Some political experts opined that gay marriage could just as easily have been legislated through Dáil Eireann, as has happened elsewhere: but that would have taken the fun out of the fight, and anyway the way that legislation can be whipped through Dáil Eireann by governments with little sense of a conscience vote is seldom edifying.

No: referendums are great because they engage the people. That's a victory for direct democracy. Was the debate robust? Sometimes it was, especially on Twitter, some of whose tweets have come to resemble the spiteful, and anonymous, poison pen letters which often feature in the stories of Agatha Christie. (When David Quinn, of this parish, made a graceful concession of defeat on Saturday, congratulating the 'Yes' side on its win, he was met with a volley of mean-spirited tweeting abuse.)

Yet, in the public realm itself, I thought the debate was intelligent, probing, and stimulating. Even Miss Panti Bliss, AKA Rory O'Neill, said that he thought "the discourse was civil" - he reported that French media congratulated Ireland for the standards of civility.

A historic analysis of this same-sex marriage campaign will, in the fullness of time, be fascinating. Some of the geographical voting patterns were predictable - Dublin South-East always votes a liberal ticket on everything: Roscommon-Leitrim, Mayo and Donegal are usually more inclined towards traditional values.

There were other contours which will be fruitful to examine: the Catholic Church didn't take a very high profile - it had to state its position, but didn't do so vehemently, and some priests and nuns dissented. Yet there was some ecumenical support with Church of Ireland and Evangelical Protestants urging a 'No' vote (including the only woman C of I Bishop); Irish Muslims also spoke out for traditional marriage.

The most amusing aspect, for me, was observing old Lefties who themselves wouldn't touch wedlock with a barge-pole (how well I remember those conversations in the 1970s when the DE RIGEUR Leftie position was that marriage was a bourgeois repressive institution which Engels had proved was merely a vehicle for the transmission of capitalist property) suddenly telling us that marriage was the measure of all good.

Where is Simone de Beauvoir now, with her insistence that marriage itself is the mortal foe of existential autonomy? Let it be noted in the canons of progressive thought, De Beauvoir has been overtaken by Eamon Gilmore, with his pronunciamento that "equal marriage is the civil rights movement of this generation".
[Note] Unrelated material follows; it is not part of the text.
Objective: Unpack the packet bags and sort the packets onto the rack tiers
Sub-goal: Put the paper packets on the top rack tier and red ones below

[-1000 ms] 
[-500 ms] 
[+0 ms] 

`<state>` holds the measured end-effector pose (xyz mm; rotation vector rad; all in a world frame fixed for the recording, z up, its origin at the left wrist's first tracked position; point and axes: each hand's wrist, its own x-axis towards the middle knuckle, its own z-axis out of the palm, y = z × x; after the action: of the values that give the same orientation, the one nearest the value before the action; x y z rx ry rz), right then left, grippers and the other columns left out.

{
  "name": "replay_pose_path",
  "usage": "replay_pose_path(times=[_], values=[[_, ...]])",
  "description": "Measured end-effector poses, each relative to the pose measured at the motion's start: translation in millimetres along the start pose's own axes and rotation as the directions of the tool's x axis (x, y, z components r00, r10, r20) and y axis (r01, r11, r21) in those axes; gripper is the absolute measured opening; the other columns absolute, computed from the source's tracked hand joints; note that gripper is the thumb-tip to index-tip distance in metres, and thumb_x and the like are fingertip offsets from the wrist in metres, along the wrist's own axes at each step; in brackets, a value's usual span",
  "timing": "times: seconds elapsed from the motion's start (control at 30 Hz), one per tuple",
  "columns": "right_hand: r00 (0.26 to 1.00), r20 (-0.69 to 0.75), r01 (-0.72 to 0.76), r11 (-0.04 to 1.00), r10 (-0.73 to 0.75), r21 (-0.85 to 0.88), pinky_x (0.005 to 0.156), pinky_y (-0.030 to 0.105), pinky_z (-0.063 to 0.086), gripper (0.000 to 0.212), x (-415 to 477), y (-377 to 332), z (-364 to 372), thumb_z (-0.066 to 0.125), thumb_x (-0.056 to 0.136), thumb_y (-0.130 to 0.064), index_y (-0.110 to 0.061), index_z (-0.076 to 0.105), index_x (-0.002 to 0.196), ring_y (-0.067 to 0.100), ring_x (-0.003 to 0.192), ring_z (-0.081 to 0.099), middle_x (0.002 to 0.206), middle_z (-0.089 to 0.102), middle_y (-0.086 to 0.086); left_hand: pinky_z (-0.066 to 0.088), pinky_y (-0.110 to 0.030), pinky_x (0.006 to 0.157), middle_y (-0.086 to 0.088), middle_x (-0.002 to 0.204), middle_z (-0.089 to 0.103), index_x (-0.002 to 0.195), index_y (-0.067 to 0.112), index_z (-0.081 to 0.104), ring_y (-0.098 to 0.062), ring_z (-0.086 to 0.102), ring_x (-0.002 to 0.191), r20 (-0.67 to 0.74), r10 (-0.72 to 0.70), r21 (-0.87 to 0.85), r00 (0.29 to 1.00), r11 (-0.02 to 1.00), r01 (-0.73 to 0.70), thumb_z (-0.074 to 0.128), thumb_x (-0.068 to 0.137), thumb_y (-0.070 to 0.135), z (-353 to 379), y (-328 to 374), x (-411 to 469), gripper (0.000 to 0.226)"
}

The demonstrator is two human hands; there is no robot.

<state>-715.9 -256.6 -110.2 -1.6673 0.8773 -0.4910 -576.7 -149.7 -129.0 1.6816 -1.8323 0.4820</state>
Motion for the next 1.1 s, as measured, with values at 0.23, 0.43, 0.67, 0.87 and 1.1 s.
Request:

The historian will also have some questions to ask about the degree of overseas funding for the Yes campaigners. Sure, charitable funds are nowadays globalised, but when an alleged €17m of donations help to alter a country's Constitution, there must be some disquiet. The arguments are over now, and I hope the resolution brings a sense of acceptance and inclusion. And don't forget the wedding industry: it may expect a nice boost in business from the pink euro.